A new Code Compliance Board made up of people from business representative bodies will be appointed to investigate challenges made against code signatories by their suppliers, and "rigorously enforce" the removal of signatories found to have breached the standards set out in it. However, the code will remain a voluntary commitment by businesses to fair practices when dealing with their suppliers.

The code will also begin promoting 30-day payment terms as standard, with 60 days allowed as an absolute maximum, Hancock said. Signatories will be actively encouraged to start complying with the strengthened code in the coming weeks, although the changes will not formally come into force until next year, he said.

"Making small businesses wait an unreasonable time for payment is entirely unacceptable," he said. "I know first-hand the great burden that late payment can place on firms – and how it can strain family finances – which is why I am committed to stopping it."

"Big companies should lead by example and pay small suppliers within 30 days. I have already written to the FTSE 350 urging them to sign up to the Prompt Payment Code. Fairer payment practices will help small businesses grow and create jobs," he said.

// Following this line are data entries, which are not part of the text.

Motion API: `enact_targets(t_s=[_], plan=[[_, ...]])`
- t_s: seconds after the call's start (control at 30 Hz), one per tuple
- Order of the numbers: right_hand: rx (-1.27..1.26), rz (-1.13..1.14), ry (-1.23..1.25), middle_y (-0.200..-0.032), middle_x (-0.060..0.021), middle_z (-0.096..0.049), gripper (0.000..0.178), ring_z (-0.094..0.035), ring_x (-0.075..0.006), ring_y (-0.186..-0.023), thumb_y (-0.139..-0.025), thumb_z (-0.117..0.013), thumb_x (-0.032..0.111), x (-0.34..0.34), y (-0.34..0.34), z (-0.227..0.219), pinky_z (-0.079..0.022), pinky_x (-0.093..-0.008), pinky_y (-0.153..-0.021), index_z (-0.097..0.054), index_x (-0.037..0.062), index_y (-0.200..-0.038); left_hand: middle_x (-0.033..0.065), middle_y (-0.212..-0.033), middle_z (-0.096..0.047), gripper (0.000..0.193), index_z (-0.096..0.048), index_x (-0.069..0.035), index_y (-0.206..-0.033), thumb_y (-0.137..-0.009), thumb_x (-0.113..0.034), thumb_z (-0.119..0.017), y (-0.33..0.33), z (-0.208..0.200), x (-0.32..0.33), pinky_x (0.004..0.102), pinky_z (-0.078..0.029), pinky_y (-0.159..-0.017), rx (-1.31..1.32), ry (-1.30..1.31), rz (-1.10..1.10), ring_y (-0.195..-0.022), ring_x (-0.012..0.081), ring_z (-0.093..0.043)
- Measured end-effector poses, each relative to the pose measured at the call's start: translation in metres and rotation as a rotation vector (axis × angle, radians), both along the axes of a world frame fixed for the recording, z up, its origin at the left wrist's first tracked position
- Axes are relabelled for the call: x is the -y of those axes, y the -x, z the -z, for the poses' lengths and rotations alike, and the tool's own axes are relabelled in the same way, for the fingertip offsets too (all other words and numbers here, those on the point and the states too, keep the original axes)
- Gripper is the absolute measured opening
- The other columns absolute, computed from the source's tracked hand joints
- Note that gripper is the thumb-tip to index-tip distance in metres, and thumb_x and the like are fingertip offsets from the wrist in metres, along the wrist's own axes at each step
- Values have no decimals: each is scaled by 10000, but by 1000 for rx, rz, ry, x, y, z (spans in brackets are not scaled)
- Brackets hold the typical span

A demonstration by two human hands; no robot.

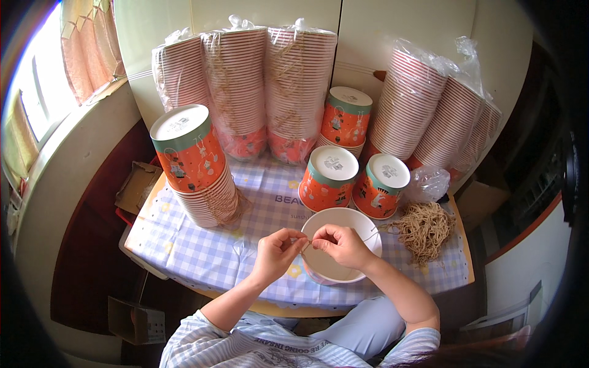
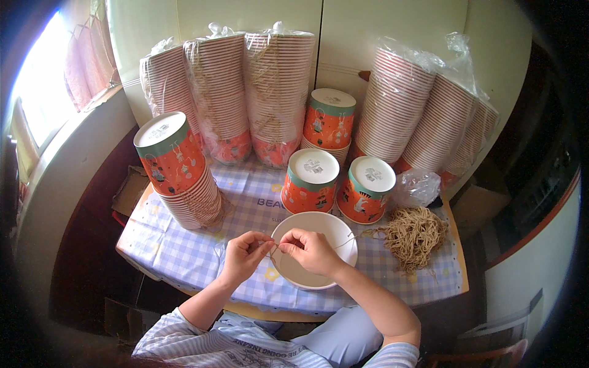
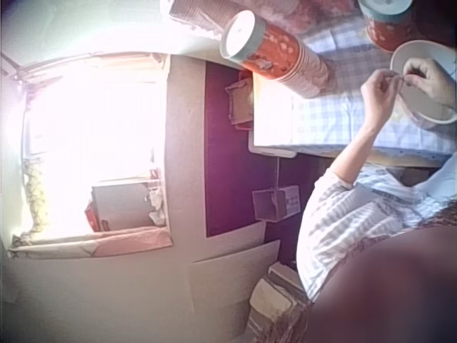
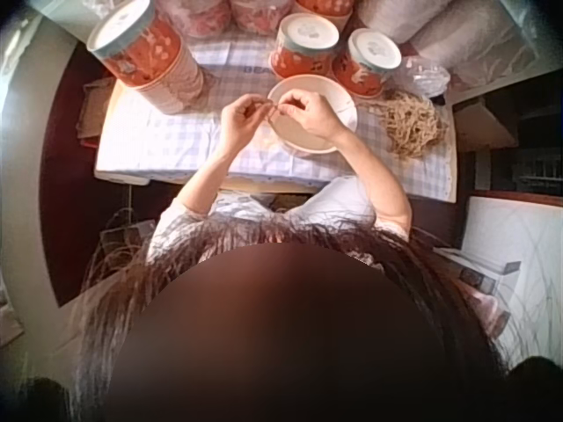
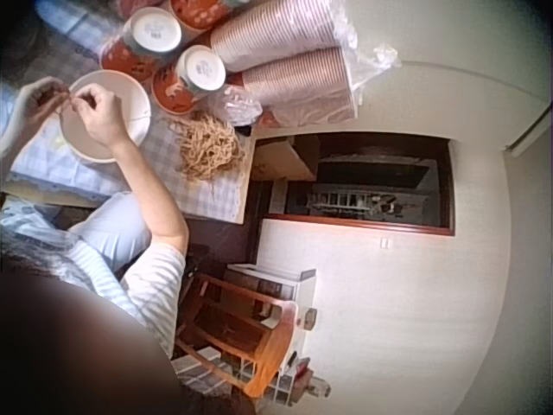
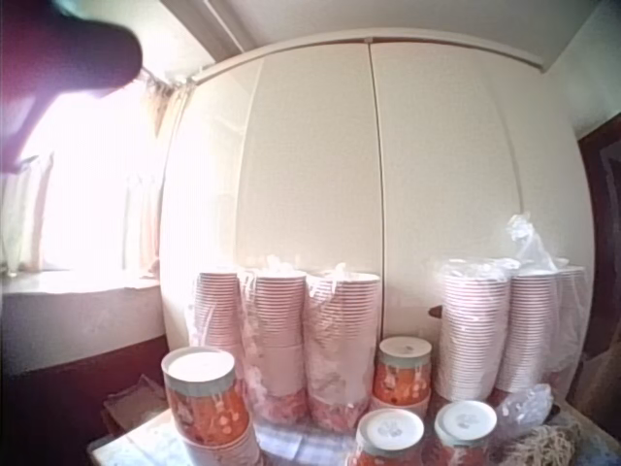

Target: Attaching elastic string handles to paper buckets for packaging.

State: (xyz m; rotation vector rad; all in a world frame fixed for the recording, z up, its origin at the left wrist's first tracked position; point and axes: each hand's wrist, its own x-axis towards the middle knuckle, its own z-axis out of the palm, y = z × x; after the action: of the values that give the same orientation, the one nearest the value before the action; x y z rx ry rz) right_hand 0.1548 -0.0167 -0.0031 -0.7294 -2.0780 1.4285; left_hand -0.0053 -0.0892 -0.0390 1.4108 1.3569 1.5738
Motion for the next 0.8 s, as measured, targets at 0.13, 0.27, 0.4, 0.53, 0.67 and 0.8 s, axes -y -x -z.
enact_targets(t_s=[0.13, 0.27, 0.4, 0.53, 0.67, 0.8], plan=[[1, -27, -33, -730, -18, -587, 72, -532, -67, -689, -835, -555, 73, 1, 0, 1, -450, -227, -625, -570, 2, -835, -29, -551, -500, 90, -593, 12, -856, -794, -48, -616, 1, 4, -1, 167, -348, -464, 57, -8, 16, -523, -5, -413], [25, -49, -59, -728, -21, -580, 53, -530, -69, -690, -835, -543, 59, 2, 0, -4, -445, -228, -625, -556, 8, -827, -18, -575, -537, 90, -584, 18, -853, -801, -51, -610, 2, 2, 0, 167, -363, -475, 53, 3, 27, -538, -4, -439], [-16, -62, -80, -715, -29, -573, 44, -529, -81, -679, -830, -541, 53, 1, -1, 1, -441, -241, -616, -542, 13, -812, -3, -619, -575, 96, -572, 25, -860, -809, -52, -600, -1, 3, -1, 170, -386, -493, 98, -18, 30, -566, 1, -476], [-18, -82, -150, -705, -41, -557, 39, -524, -102, -661, -828, -531, 43, 1, -1, -1, -430, -259, -599, -516, 19, -801, 11, -654, -596, 92, -565, 28, -861, -813, -46, -591, -1, 4, 0, 172, -407, -514, 75, -19, 32, -593, 7, -502], [-19, -111, -180, -707, -49, -549, 39, -516, -111, -648, -828, -524, 39, 1, -2, -3, -425, -266, -592, -504, 21, -800, 16, -665, -601, 87, -559, 30, -854, -817, -43, -584, -2, 5, 1, 171, -412, -522, 70, 33, 68, -606, 8, -509], [-52, -137, -153, -705, -57, -544, 43, -512, -118, -642, -827, -528, 41, 1, -1, 1, -423, -269, -590, -502, 18, -800, 19, -651, -577, 81, -568, 19, -838, -801, -46, -599, -4, 4, 2, 184, -397, -504, 132, 9, 60, -570, 21, -483]])
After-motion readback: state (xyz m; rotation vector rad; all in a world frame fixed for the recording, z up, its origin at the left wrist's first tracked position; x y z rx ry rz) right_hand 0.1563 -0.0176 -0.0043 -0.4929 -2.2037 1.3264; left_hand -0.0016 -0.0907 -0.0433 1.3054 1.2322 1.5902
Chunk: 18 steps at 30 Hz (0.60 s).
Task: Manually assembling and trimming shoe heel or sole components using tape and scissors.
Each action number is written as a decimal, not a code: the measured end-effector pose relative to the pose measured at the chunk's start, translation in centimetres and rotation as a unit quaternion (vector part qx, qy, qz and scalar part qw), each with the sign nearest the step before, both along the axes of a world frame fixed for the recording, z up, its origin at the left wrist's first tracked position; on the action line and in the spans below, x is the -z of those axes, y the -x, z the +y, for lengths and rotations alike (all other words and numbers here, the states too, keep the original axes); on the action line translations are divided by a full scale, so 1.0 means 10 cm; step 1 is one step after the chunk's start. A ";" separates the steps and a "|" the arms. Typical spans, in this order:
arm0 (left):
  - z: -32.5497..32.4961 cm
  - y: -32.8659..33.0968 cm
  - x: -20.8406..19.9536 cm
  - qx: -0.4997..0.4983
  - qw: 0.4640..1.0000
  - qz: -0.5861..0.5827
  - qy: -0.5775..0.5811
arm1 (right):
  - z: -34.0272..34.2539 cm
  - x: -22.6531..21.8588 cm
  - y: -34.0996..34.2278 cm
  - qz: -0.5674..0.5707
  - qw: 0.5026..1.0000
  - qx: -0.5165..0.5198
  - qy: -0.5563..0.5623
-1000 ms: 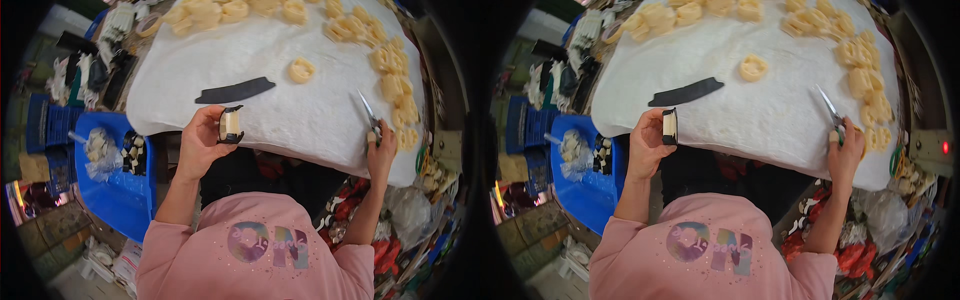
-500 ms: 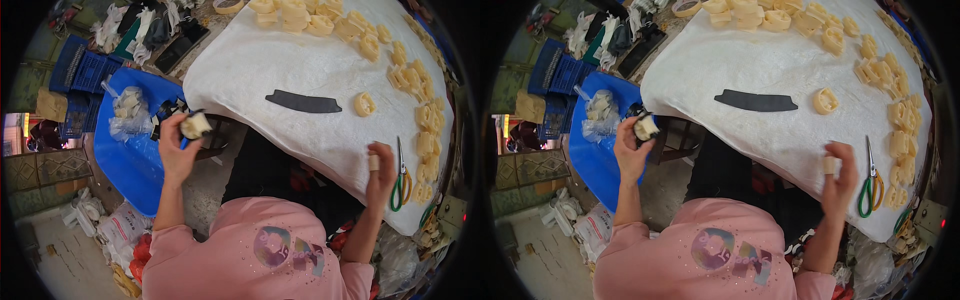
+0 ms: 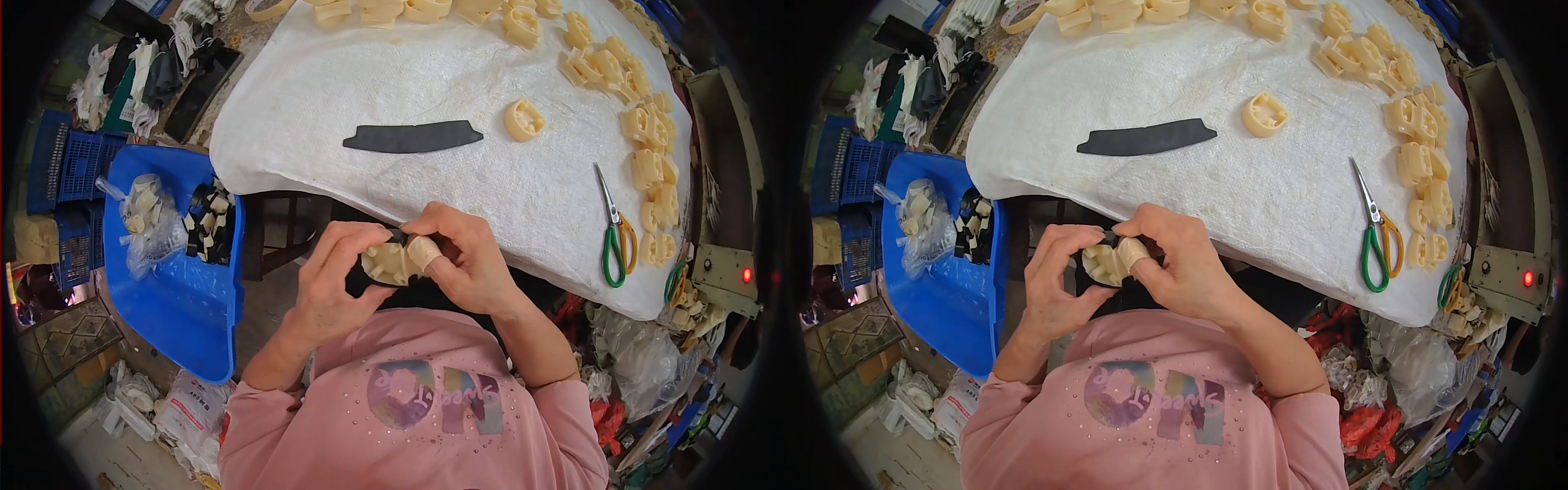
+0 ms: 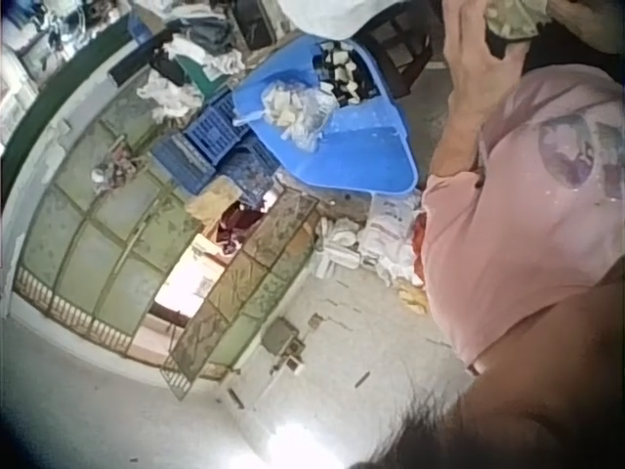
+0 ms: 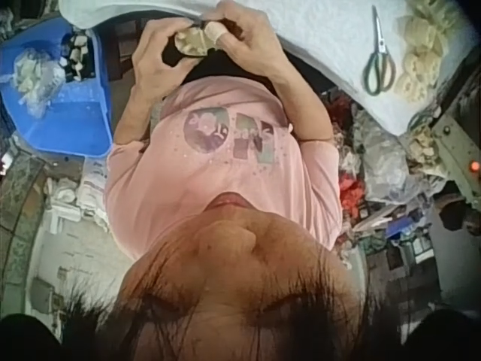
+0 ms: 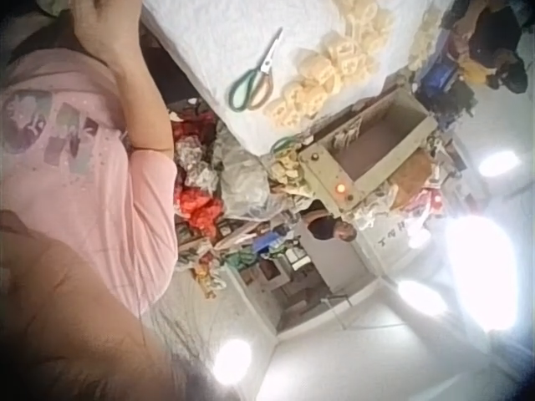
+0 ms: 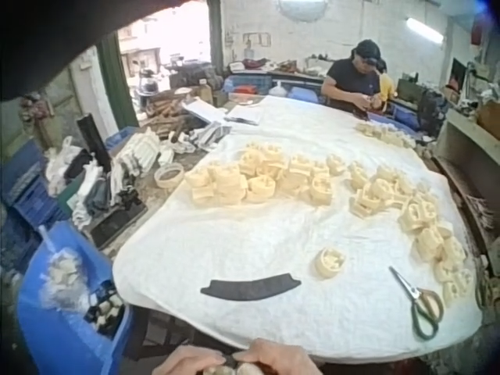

The Prompt Payment Code was set up in 2008 by the Chartered Institute of Credit Management (CICM) as a voluntary agreement promoting good payment practices. Code signatories, including a number of FTSE100 businesses, are obliged to pay suppliers within an agreed time and to make sure that they have proper processes in place for any issues that may arise. More than 1,700 businesses and public authorities have committed to the code to date.

Appointment of the new Code Compliance Board and moves to formalise the payment terms of signatories are among the recommendations of the 'advisory board' on prompt payment, established at the end of last year to take the lead on strengthening the code and its enforcement. The advisory board will also require all code signatories to report on their payment practices or explain why they do not, in line with the new legal requirement for large and listed businesses to do so contained in the Small Business, Enterprise and Employment Bill, which is currently before parliament.

Changes to public procurement laws introduced last week set a maximum 30-day payment term for every business in the public sector supply chain, including suppliers and sub-contractors.

Commercial law expert Ben Gardner of Pinsent Masons, the law firm behind Out-Law.com, said that the changes would enable code signatories to "distinguish themselves from their competitors" by demonstrating their commitment to the small businesses in their supply chains.

"It has long been accepted that small suppliers are not willing to use the legal remedies that are available to them under the Late Payment Regulations for fearing of losing a customer relationship," he said. "As a result, it appears that the government is now trying to use other tools to incentivise businesses to settle their invoices within a reasonable period of time."

"Since its formation, the Prompt Payment Code has lacked the 'teeth' it needs to achieve what it set out to do. Its voluntary nature, together with the lack of any real incentive to become a signatory, means that many businesses will continue to negotiate long and unfair payment terms in the future. However, the rising prominence of the code should be noted by larger businesses that currently have what may be deemed 'unfair' payment practices because, as the UK economy continues to go from strength to strength, such practices are going to be increasingly viewed as unjustifiable," he said.